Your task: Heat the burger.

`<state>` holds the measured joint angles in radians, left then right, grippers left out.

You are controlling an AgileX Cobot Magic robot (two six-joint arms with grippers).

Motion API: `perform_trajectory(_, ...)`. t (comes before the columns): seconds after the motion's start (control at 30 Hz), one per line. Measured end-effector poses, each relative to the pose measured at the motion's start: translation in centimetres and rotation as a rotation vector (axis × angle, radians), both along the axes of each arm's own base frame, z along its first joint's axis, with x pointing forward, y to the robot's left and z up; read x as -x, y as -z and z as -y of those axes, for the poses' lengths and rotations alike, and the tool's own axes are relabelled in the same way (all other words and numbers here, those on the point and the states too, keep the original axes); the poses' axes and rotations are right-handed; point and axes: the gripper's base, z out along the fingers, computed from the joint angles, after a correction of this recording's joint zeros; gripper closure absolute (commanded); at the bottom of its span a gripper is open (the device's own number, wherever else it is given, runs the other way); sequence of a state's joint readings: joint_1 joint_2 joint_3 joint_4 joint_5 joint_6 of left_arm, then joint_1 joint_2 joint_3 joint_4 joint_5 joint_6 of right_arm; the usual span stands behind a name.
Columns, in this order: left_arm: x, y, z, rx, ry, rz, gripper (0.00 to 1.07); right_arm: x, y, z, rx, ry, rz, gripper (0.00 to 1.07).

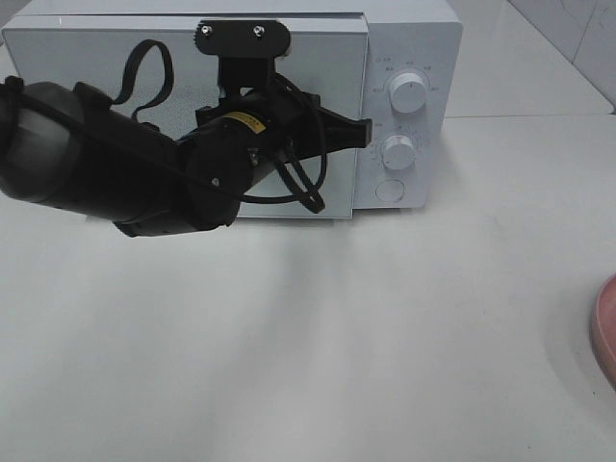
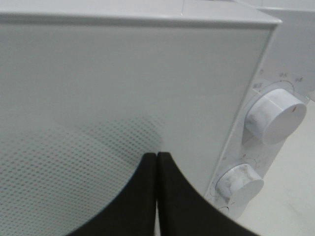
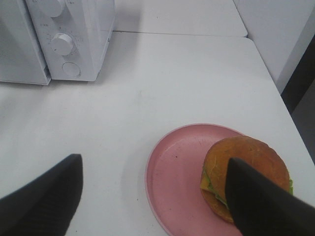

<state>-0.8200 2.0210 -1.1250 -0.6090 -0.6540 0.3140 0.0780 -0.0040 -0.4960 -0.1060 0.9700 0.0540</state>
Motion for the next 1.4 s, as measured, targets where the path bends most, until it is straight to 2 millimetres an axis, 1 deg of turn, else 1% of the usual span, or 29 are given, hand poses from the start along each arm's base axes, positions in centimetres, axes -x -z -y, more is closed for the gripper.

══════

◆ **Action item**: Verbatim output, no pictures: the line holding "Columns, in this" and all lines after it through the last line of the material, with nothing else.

◆ **The completed task**:
Columns, in this order: left_arm: x, y, z, rx, ry, rz, gripper (0.00 to 1.07); right_arm: x, y, z, rx, ry, rz, gripper (0.00 to 1.07).


<state>-0.8200 2.0210 -1.1250 -0.6090 -0.6540 0.3140 0.0780 -0.0040 -0.4960 -0.1060 0.9700 0.0540</state>
Motion for the next 1.4 s, as measured, targets where the path bends most, until it is straight to 2 millimetres an axis, 1 deg of turn, else 1% of the usual span, or 29 are given, hand poses from the start along each arm's base axes, positions in centimetres, axes -x -z -y, more is closed for the gripper.

The requested output is complete.